» PROBLEM DESCRIPTION:
From the entries below, list each line with "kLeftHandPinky".

********

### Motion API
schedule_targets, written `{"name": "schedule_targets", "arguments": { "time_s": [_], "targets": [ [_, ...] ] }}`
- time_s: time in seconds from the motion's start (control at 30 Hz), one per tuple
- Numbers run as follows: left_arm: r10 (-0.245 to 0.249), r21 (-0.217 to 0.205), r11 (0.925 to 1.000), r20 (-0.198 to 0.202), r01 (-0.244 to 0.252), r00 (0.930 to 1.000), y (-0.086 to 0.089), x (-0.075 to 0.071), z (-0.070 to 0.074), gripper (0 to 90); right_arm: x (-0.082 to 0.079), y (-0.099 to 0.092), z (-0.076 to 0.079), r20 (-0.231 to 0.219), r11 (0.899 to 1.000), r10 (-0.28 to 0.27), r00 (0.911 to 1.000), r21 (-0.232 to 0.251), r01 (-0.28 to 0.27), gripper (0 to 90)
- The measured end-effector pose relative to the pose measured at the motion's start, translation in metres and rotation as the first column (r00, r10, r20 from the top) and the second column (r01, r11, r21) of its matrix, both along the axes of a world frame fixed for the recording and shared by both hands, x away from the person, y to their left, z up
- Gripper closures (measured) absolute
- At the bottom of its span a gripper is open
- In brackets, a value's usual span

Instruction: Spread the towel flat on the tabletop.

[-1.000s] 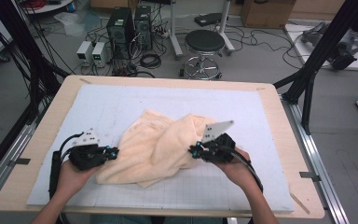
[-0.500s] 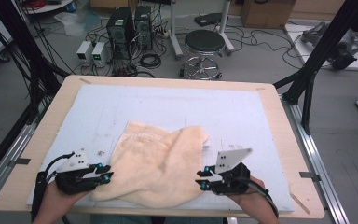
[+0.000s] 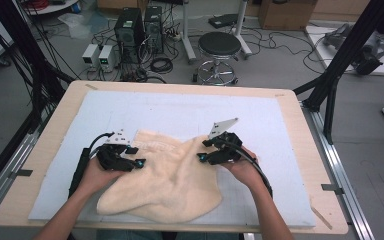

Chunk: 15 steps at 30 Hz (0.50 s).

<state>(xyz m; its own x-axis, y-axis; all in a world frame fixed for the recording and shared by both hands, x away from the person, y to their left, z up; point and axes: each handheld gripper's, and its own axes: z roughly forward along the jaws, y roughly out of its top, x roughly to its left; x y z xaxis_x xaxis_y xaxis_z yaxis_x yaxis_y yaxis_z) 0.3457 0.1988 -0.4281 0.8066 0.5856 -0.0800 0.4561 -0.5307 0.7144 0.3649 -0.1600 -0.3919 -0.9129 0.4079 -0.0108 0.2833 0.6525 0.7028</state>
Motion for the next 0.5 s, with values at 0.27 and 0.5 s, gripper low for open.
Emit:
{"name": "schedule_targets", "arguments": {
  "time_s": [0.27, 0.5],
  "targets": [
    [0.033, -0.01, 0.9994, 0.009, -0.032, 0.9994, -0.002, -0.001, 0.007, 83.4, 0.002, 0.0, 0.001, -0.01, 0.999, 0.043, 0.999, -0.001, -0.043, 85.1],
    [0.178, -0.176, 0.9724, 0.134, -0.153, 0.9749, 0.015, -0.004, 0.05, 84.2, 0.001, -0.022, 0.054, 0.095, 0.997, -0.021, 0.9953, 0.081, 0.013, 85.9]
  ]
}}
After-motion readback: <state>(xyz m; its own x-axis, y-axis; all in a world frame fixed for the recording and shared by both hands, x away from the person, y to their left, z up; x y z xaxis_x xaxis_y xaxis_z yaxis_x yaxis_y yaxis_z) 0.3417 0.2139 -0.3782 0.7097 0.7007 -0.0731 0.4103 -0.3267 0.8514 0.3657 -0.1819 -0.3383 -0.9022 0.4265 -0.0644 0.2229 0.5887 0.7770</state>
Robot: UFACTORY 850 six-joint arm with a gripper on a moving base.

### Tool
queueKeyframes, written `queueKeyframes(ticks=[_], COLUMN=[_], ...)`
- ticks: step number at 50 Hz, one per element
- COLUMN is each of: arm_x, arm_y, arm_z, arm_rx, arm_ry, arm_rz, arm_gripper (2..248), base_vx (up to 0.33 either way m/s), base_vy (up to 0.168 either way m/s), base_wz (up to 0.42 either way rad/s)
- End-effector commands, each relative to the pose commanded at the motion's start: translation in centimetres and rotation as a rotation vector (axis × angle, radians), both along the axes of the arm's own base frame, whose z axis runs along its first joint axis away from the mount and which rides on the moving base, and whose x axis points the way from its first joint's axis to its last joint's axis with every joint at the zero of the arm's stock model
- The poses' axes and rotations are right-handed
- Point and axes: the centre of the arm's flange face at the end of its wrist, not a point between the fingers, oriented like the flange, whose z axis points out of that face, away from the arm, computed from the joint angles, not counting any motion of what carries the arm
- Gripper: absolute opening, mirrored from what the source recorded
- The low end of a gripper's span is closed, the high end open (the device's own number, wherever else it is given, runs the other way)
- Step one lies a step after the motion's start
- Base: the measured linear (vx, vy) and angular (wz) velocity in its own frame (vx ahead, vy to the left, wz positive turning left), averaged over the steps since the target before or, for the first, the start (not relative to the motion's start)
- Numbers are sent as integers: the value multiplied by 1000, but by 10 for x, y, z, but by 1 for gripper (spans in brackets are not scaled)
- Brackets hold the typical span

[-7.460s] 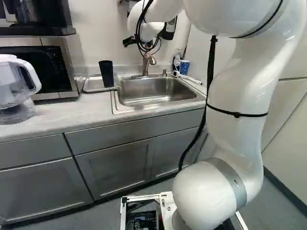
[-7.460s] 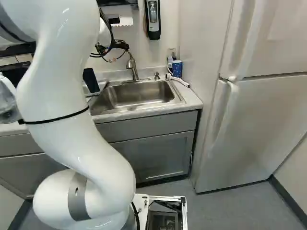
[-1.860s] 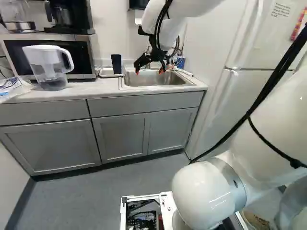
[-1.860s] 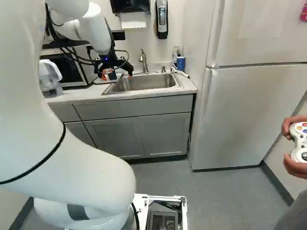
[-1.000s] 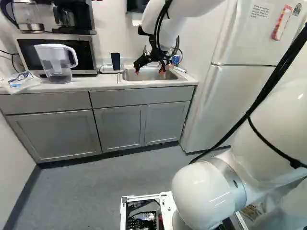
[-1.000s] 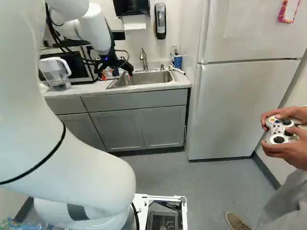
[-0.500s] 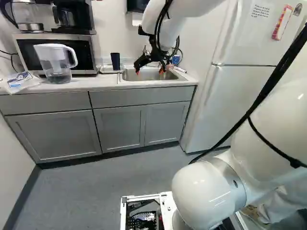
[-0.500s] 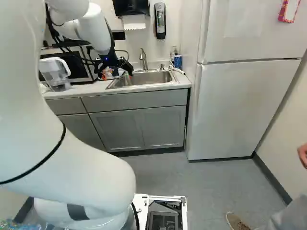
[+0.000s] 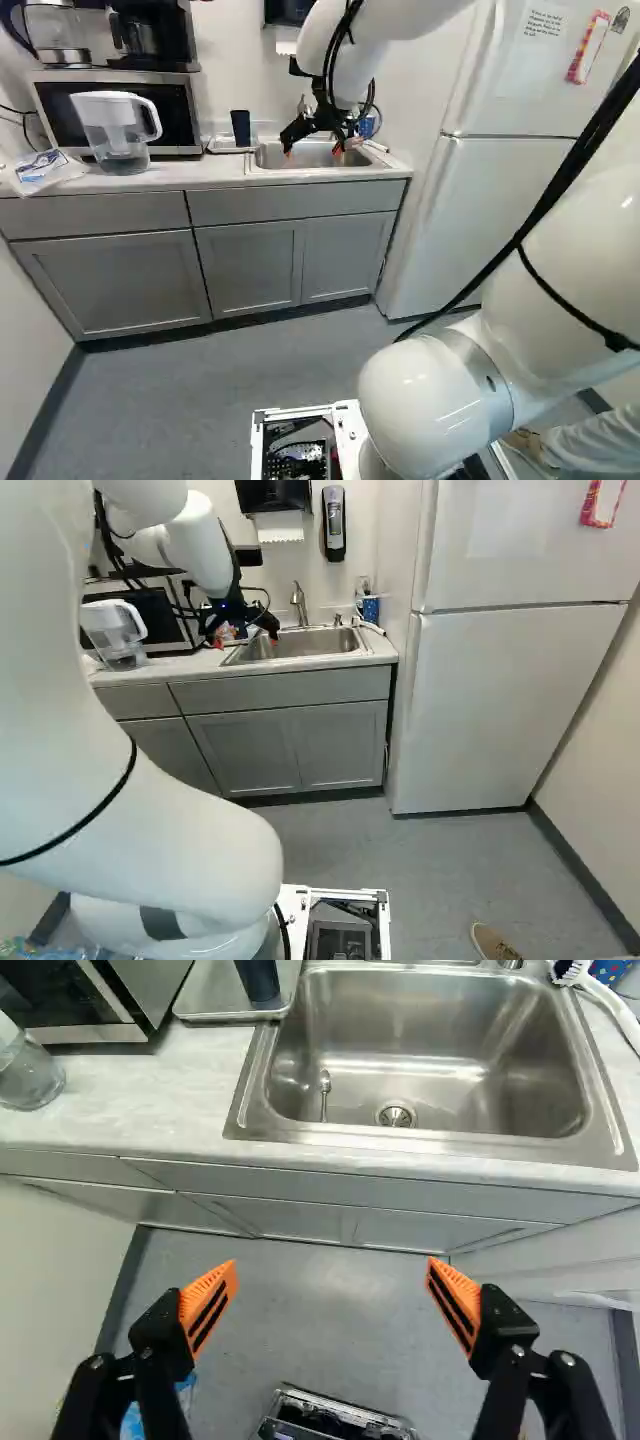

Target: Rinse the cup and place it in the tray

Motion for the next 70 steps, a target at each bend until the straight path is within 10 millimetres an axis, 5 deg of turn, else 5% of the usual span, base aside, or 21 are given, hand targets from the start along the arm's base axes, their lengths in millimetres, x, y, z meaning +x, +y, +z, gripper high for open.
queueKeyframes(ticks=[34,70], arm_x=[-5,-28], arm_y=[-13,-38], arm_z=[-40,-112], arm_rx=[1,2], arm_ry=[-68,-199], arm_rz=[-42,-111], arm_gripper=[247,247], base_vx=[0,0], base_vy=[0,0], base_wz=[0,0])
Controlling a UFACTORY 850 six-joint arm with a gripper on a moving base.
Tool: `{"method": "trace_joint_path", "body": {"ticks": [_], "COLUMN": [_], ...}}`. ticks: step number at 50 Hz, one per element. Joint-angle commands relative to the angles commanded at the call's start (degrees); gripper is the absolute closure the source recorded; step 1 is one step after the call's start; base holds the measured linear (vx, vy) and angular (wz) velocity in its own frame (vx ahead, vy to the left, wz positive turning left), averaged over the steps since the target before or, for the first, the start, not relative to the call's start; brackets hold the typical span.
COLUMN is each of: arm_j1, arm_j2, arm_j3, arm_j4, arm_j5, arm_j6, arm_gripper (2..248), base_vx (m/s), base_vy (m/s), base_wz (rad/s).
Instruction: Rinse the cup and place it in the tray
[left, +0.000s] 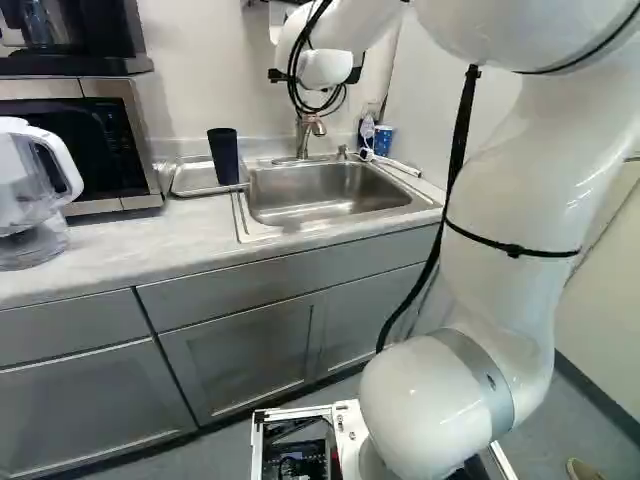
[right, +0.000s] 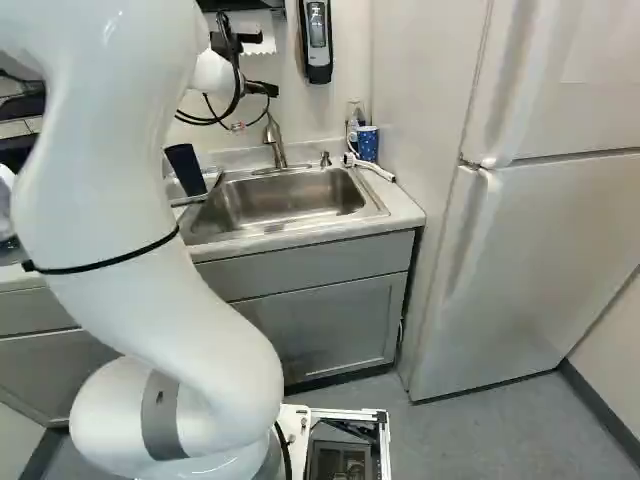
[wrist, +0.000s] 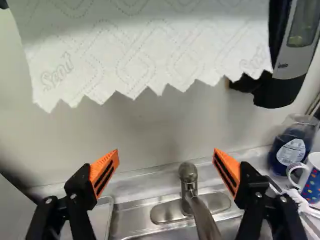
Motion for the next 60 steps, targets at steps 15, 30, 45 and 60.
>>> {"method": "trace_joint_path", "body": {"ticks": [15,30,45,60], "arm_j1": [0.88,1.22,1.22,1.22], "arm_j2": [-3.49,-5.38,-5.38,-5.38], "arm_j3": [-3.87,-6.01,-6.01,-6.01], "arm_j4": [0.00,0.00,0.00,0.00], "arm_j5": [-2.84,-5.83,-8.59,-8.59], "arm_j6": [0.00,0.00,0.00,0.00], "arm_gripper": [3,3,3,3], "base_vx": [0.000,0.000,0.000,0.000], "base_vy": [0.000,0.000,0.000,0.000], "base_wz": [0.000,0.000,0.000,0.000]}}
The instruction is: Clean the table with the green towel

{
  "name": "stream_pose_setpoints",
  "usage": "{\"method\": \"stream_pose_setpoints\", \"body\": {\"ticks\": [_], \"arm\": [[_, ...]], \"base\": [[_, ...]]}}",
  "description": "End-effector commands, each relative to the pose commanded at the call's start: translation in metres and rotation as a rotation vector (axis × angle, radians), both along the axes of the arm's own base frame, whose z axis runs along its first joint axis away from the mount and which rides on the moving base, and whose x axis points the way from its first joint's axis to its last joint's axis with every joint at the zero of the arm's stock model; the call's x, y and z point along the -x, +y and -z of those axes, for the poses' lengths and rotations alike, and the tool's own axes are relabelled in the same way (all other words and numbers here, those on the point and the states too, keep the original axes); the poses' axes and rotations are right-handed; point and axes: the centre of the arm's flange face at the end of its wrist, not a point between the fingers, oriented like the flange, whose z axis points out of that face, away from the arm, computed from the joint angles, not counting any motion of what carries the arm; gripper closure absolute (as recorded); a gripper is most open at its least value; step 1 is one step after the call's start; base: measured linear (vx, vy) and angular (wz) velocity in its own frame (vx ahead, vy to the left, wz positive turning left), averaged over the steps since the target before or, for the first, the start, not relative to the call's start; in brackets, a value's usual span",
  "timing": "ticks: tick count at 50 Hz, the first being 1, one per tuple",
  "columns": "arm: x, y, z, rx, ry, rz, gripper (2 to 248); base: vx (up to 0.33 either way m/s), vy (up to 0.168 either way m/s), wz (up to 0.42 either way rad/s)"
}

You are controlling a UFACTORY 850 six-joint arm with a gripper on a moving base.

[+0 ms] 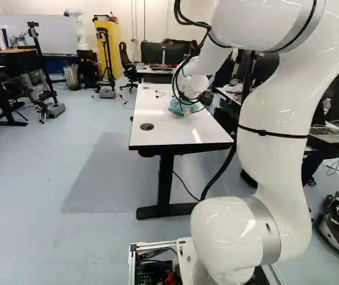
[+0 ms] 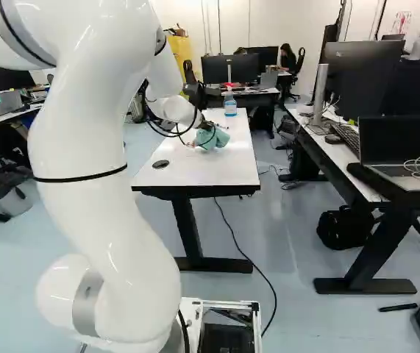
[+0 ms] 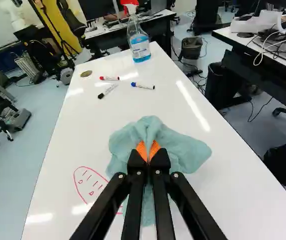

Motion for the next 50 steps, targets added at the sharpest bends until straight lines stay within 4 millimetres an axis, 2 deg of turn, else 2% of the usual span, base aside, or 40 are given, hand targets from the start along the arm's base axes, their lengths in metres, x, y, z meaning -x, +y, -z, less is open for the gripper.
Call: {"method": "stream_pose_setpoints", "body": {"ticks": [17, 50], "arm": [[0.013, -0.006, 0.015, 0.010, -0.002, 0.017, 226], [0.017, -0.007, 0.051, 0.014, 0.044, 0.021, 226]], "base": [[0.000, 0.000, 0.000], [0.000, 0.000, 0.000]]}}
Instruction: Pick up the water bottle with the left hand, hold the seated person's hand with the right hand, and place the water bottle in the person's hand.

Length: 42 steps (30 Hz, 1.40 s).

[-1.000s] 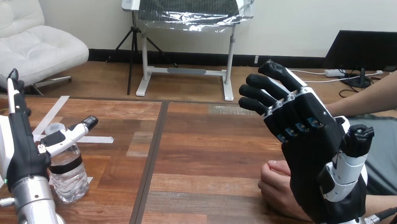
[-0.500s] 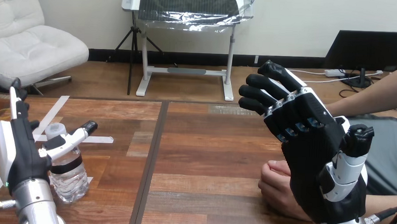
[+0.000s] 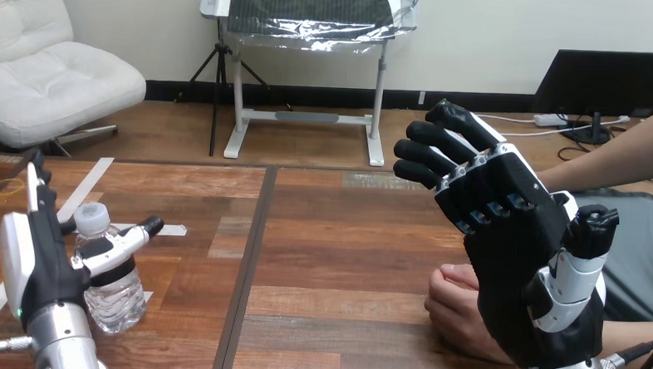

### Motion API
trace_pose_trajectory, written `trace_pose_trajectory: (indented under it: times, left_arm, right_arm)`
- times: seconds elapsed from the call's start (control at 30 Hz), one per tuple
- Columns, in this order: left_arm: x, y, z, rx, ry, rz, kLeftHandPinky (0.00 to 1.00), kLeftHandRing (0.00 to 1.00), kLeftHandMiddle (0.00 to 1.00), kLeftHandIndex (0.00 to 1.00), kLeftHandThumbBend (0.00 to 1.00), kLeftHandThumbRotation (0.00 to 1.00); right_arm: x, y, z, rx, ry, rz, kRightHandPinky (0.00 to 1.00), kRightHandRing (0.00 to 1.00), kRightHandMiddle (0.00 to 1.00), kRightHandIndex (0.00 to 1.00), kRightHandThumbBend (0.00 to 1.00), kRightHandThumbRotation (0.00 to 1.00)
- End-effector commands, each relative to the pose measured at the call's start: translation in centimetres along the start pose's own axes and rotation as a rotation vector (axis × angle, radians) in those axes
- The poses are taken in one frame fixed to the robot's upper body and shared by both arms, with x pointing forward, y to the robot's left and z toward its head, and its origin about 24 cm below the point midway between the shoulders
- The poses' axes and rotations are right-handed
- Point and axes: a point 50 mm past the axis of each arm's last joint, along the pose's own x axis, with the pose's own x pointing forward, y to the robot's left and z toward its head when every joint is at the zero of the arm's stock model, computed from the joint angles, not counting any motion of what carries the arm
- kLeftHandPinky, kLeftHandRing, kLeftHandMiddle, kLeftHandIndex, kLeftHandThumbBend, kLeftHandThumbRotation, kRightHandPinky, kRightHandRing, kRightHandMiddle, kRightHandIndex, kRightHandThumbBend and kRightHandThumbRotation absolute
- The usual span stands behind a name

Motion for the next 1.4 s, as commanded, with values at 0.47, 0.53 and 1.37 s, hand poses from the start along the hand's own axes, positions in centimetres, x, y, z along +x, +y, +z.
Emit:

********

» ANSWER BOX:
- Columns, in this order: left_arm: x, y, z, rx, ry, rz, kLeftHandPinky (0.00 to 1.00), kLeftHandRing (0.00 to 1.00), kLeftHandMiddle (0.00 to 1.00), kLeftHandIndex (0.00 to 1.00), kLeftHandThumbBend (0.00 to 1.00), kLeftHandThumbRotation (0.00 to 1.00); right_arm: x, y, z, rx, ry, rz, kRightHandPinky (0.00 to 1.00), kRightHandRing (0.00 to 1.00), kRightHandMiddle (0.00 to 1.00), kRightHandIndex (0.00 to 1.00), kRightHandThumbBend (0.00 to 1.00), kRightHandThumbRotation (0.00 to 1.00)
- kLeftHandPinky, kLeftHandRing, kLeftHandMiddle, kLeftHandIndex, kLeftHandThumbBend, kLeftHandThumbRotation, kRightHandPinky, kRightHandRing, kRightHandMiddle, kRightHandIndex, kRightHandThumbBend and kRightHandThumbRotation absolute

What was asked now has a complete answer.